And about the way you make your probabilities list:
It can be unsorted. However this will make Huffman codes not optimal, and this is what we want when using Huffman codes at all.
And when combining elements:
Of course you can avoid sorting them. I never implemented it (without sorting) but I think it will make the same codes as Shannon-Fano does.
Scanning the Huffman binary tree
Once we are here, we have our binary tree, now we'll do the codes. As you see the bytes with more probability are at the top and those bytes with LOWEST probability are at the bottom of the binary tree. So let's take profit of that. We'll scan the binary tree. Everytime we go to the right we assign a 0 to the code, and when we go to the left we assign a 1. The length of the code is equal to the height of the byte in the tree. (So based on that we know that 'a' will have a code with the length of 1 bit, and 'c' and 'b' two bits.)
Once we arrive to a byte, we assign that code to the byte. Note that we must keep track also of the length of the code.
Pseudo code:
do_codes:
Increment 'length'
Are we in a byte?
- yes -
- Assign to this byte 'code' and 'length'
- end (go to return)
- no-
- Is right pointer valid? (no if 0)
- yes - shif to the left 'code' and or with 0
- call do_codes
- next pointer
- no -
- next pointer
- Is left pointer valid?
- yes - shif to the left 'code' and or with 1
- call do_codes
- end (go to return)
- no -
- end (go to return)
return
Okay? Of course you must care about pushing 'code' after calling again, and almost nothing else.
Example about doing codes
Now as an example let's do the codes from our example.
(257(2),7,&257(1),&a)
/ \
/ \
(257,3,&c,&b) ('a',4,0,0)
/ \
/ \
('c',2,0,0) ('b',1,0,0)
Code=0b Length=-1
Note that length starts with -1 so we can easily enter the recursive routine.
Read root. Length=0. Not a byte. Right pointer valid. Code=0b. Call again.
Read 'a'. Length=1. A byte. Assign code 0b. Return.
Reading root. Left pointer valid. Code=1. Call again.
Read fictional node. length=2. No byte. Right pointer valid. Code=10b. Call.
Read 'b'. Byte. Assign code 10b. Return.
Read fictional node. Left pointer valid. Code=11b. Call again.
Read 'c'. Byte. Assign code 11b. Return.
Return and end.
The final codes are:
Byte Code Length
---- ---- ------
'a' 0b 1
'b' 10b 2
'c' 11b 2
In the output list (256 entries) you save the code and the length.
Bit stream
Once you have this list you rescan the whole file and output for every byte this code with this length.
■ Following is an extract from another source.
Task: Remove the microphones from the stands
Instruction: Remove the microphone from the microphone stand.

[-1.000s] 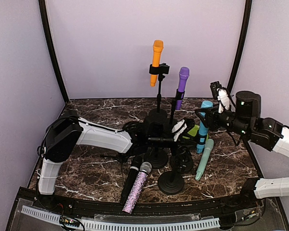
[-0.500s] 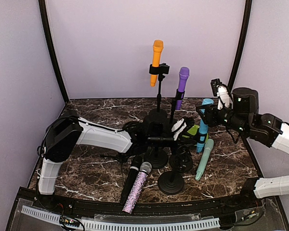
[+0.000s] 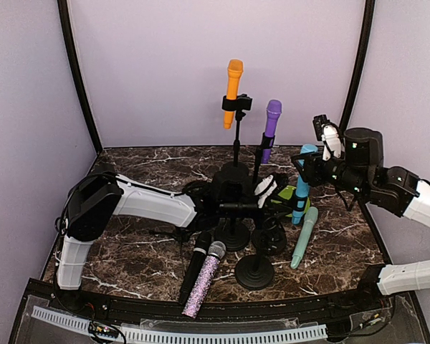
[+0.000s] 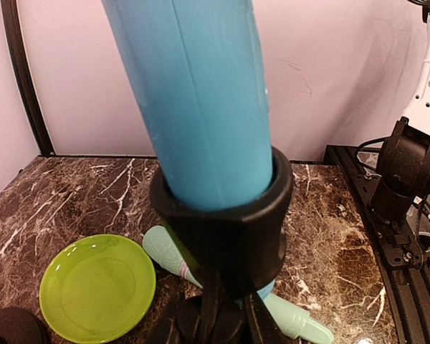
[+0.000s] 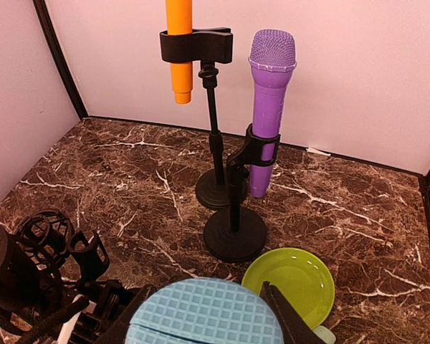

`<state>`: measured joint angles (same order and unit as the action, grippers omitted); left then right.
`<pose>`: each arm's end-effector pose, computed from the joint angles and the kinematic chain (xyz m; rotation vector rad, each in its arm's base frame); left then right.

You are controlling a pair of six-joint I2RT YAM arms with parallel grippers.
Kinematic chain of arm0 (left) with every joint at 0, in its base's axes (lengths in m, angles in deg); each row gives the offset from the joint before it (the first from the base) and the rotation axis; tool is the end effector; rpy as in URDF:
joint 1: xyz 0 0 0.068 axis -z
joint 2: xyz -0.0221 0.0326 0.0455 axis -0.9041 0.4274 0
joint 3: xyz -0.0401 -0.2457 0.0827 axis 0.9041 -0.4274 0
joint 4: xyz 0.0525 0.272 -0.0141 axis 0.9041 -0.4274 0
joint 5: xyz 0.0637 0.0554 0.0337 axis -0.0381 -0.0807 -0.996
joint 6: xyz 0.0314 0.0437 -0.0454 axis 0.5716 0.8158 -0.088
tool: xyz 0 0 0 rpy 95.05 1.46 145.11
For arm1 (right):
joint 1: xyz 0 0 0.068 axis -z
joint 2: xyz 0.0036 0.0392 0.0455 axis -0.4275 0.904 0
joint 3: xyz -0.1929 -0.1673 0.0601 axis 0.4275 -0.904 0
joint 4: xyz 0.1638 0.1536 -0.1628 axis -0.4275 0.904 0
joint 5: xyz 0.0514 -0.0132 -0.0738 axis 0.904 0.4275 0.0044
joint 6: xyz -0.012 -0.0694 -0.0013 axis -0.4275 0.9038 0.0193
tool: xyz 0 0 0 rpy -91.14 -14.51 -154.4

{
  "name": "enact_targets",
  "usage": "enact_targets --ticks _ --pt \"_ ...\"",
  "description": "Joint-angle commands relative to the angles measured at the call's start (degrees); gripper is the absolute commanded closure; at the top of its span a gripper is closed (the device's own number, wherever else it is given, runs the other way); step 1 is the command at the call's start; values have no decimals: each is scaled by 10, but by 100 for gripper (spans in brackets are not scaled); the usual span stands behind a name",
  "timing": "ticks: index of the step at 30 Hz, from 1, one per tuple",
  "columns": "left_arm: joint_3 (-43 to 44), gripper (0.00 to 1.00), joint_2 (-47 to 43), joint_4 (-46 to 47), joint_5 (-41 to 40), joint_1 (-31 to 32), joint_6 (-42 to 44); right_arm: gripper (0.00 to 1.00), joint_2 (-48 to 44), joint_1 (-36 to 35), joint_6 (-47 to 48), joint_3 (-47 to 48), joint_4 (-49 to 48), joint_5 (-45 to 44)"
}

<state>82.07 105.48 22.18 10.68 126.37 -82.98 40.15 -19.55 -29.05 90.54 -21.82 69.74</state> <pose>0.2345 -0.4773 0.1883 1.2183 1.2986 -1.0093 0.1940 0.1665 0.3402 -0.2692 1.8594 0.4006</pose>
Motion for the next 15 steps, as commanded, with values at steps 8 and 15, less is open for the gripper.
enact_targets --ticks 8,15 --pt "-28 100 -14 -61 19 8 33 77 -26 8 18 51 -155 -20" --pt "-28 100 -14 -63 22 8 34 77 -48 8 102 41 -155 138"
Example for our string 'acbacaa':
Read 'a'. Output 0b.
Read 'c'. Output 11b.
Read 'b'. Output 10b.
Read 'a'. Output 0b.
Read 'c'. Output 11b.
Read 'a'. Output 0b.
Read 'a'. Output 0b.
And this makes this bit stream: 0111001100b
As you see there should be no error decoding this stream.
Of course you call the putbits with the length of the code, and as a value the code.
Saving the codes
You should note that the bits of the codes MUST be sent from left to right because they were created from left to right.
For example the code 011b must be sent as: 0b 1b 1b
If you don't do it as above, then imagine our list:
Byte Code Length
---- ---- ------
'a' 0b 1
'b' 10b 2
'c' 11b 2
If with code for 'b' we output it from right to left, then we output the 0b first instead of the 1b. So a decoder will bet the 0b and just output 'a'! Another solution will be to invert all the codes, this will make coding and decoding faster, let's take as an example:
Byte Code Length
---- ---- ------
'a' 0b 1
'b' 10b 2
'c' 111b 3
'd' 110b 3
Inverted, this will be:
Byte Code Length
---- ---- ------
'a' 0b 1
'b' 01b 2
'c' 111b 3
'd' 011b 3
Now the codes are from right to left, so we can save them with only a putbits, no need of doing slow routines for putting codes.
Of course fast ways of inverting the codes are welcome.
Output of a Huffman coder
Now here it comes how to save the file. Of course you only don't have to output the bit stream, the decoder also needs to know what represents every code and how long they are. So we need to save also the codes. I'll present you two ways of doing it.
Save the binary tree
This is the solution that you'll find everywhere. Save the whole binary tree. Then the decompressor (or decoder, name it as you want) reads it. Once it has that, start to decompress. Get one bit, scan the binary tree. If we found a leaf, stop scanning and output the byte at this leaf. If that was a node, then get another bit and continue scanning till you found a leaf. I read a lot of times that this scheme is slow. I never implemented it, so I can't tell you if it's slow or not.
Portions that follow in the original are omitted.